Task to complete
Skipping all images, output the listing word for word.

The data
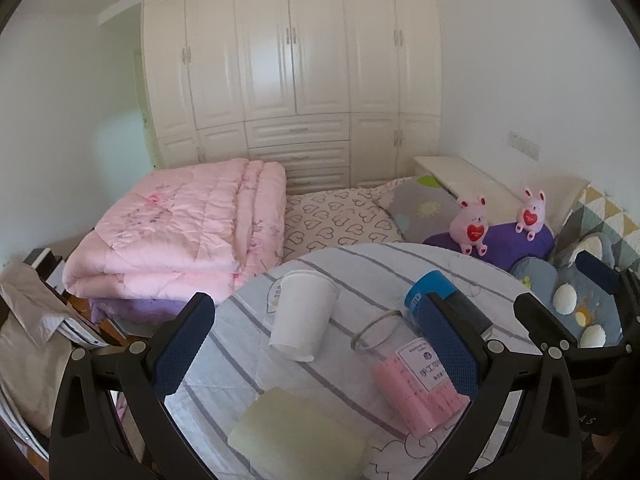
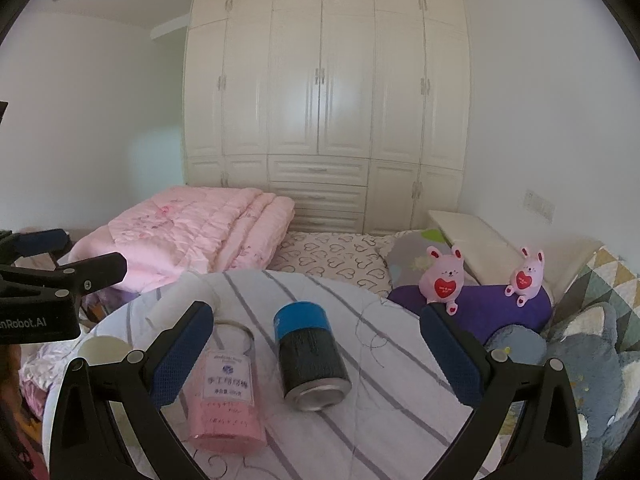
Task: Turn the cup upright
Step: 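Reach the left gripper toward the upside-down white paper cup, then close the left gripper around the white paper cup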
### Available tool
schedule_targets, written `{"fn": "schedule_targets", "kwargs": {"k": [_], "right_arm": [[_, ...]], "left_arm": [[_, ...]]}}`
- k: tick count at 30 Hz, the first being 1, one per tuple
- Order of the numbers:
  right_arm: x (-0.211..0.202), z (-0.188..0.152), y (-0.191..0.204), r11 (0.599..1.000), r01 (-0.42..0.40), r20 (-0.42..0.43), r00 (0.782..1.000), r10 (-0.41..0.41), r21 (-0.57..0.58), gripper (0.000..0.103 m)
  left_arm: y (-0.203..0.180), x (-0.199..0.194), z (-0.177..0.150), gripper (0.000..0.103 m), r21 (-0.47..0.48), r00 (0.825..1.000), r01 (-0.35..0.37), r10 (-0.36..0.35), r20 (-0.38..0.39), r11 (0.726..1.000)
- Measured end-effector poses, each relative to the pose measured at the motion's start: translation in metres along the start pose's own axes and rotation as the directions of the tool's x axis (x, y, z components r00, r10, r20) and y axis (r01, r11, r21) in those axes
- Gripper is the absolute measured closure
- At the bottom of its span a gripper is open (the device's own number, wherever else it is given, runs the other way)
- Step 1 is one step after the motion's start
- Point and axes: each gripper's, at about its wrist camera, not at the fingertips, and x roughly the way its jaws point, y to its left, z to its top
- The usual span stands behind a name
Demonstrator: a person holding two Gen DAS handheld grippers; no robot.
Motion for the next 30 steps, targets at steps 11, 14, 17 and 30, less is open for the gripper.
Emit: {"fn": "schedule_targets", "kwargs": {"k": [11,14,17,30], "right_arm": [[0.02,0.005,0.002,1.0,0.003,-0.015,1.0,-0.003,-0.005,0.0],[0.029,0.006,0.003,1.0,0.007,-0.019,1.0,-0.007,-0.004,0.0],[0.039,0.005,0.003,1.0,0.008,-0.03,1.0,-0.008,0.0,0.0],[0.07,0.001,-0.002,1.0,-0.005,-0.075,0.997,0.006,0.017,0.0]], "left_arm": [[0.002,0.046,0.008,0.0,0.12,0.992,-0.064,0.076,-0.099,0.991],[0.009,0.06,0.011,0.0,0.097,0.991,-0.04,0.052,-0.127,0.994],[0.013,0.079,0.014,0.0,0.091,0.987,-0.029,0.042,-0.153,0.995],[0.014,0.189,-0.01,0.0,0.109,0.851,0.004,0.054,-0.522,0.994]]}}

Result below
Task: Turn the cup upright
Step: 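Reach the left gripper toward the upside-down white paper cup, then close the left gripper around the white paper cup
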### Available tool
schedule_targets, written `{"fn": "schedule_targets", "kwargs": {"k": [_], "right_arm": [[_, ...]], "left_arm": [[_, ...]]}}`
- k: tick count at 30 Hz, the first being 1, one per tuple
- Order of the numbers:
  right_arm: x (-0.211..0.202), z (-0.188..0.152), y (-0.191..0.204), r11 (0.599..1.000), r01 (-0.42..0.40), r20 (-0.42..0.43), r00 (0.782..1.000), r10 (-0.41..0.41), r21 (-0.57..0.58), gripper (0.000..0.103 m)
  left_arm: y (-0.203..0.180), x (-0.199..0.194), z (-0.177..0.150), gripper (0.000..0.103 m), r21 (-0.47..0.48), r00 (0.825..1.000), r01 (-0.35..0.37), r10 (-0.36..0.35), r20 (-0.38..0.39), r11 (0.726..1.000)
- Measured end-effector poses, each relative to the pose measured at the motion's start: translation in metres along the start pose's own axes and rotation as the directions of the tool's x axis (x, y, z components r00, r10, r20) and y axis (r01, r11, r21) in those axes
- Gripper is the absolute measured closure
- At the bottom of its span a gripper is open (the device's own number, wherever else it is given, runs the other way)
- Step 1 is one step after the motion's start
- Point and axes: each gripper's, at about its wrist camera, not at the fingertips, and x roughly the way its jaws point, y to its left, z to its top
- The usual span stands behind a name
Demonstrator: a person holding two Gen DAS handheld grippers; no robot.
Motion for the next 30 steps, targets at steps 11, 14, 17 and 30, less is open for the gripper.
Emit: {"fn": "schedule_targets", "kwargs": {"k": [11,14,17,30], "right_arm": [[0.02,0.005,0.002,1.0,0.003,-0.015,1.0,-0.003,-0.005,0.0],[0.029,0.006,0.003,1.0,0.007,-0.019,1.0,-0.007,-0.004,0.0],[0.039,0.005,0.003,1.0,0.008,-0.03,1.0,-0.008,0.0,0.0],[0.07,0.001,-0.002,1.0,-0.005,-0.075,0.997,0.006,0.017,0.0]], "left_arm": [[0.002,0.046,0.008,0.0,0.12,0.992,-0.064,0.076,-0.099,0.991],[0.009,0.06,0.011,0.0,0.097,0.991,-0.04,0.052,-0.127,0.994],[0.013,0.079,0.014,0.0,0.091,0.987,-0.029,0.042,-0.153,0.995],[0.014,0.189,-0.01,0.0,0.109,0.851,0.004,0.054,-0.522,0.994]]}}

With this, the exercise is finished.